Two different things happened right there and then, (1) our crew felt that I was coming on and lifted, (2) Mosman felt that I was coming on and dropped their bundle. All I could do was just put my blade in and take it out. We won by two lengths.

Because of my win in the Singles I was now the N.S.W. sculler to contest the President's Cup. The next night at dinner my dad asked if I would go any faster in my own boat and I told him that I would be about five or six lengths faster. He then asked why I didn't get one and I told him that it would cost about ten weeks wages and that I couldn't afford it. That was the end of the discussion.

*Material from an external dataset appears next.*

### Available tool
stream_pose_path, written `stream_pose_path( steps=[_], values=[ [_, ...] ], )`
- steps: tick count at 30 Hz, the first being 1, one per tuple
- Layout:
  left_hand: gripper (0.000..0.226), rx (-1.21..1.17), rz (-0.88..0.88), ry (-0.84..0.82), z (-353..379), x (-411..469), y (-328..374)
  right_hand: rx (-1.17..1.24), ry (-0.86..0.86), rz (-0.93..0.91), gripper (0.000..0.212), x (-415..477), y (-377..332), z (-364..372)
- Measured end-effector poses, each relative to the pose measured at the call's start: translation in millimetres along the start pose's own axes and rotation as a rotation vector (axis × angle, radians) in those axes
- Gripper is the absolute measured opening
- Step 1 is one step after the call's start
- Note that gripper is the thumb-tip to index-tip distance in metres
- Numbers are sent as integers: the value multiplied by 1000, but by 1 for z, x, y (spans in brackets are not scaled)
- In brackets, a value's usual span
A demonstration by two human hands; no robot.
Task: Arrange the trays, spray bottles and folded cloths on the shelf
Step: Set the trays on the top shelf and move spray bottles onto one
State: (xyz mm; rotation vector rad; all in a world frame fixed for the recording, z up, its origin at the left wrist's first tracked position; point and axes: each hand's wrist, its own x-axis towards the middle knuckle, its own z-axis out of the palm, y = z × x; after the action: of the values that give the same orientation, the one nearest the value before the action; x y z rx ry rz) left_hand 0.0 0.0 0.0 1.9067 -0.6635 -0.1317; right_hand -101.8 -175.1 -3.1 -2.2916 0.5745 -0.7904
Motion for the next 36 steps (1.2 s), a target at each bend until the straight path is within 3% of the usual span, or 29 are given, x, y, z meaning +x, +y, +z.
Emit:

Later in the week I was sculling past Green's boatshed at Abbotsford when the manager Merv, I forget his last name, called me over and asked if I could do him a favour. Certainly. He then told me that he had an order for a boat from a bloke in Brisbane who was about my size and he wanted to measure me up to make sure that this bloke got something near his requirements. I obliged. He told me that the bloke was not a very good sculler but that he was quite strong "not unlike yourself in fact, what sort of mould do you think he would need?"

I had to admit that I would need a boat that would sit itself up so it would have to be a fairly flat bottom for me so Merv settled on a flattish mould and started pulling bits out so I left.

Unfortunately, John Gray got appendicitis after the N.S.W. crew had won the Games Test Race at Ballarat in January and his place in the crew was taken by Peter Waddington. Peter Evatt got over his back injury and asked me to row with him in the N.S.W. Doubles Championship which we won on 22nd. March, then I had a clear run to the President's Cup.

Over the next few weeks Merv would call me in to have a look at the progress of the new boat and, I have to admit, I was getting quite envious of the Queenslander. Finally it was finished and he asked me to take it for a spin when I called in on a Sunday morning. I baulked at that, "I might hit something."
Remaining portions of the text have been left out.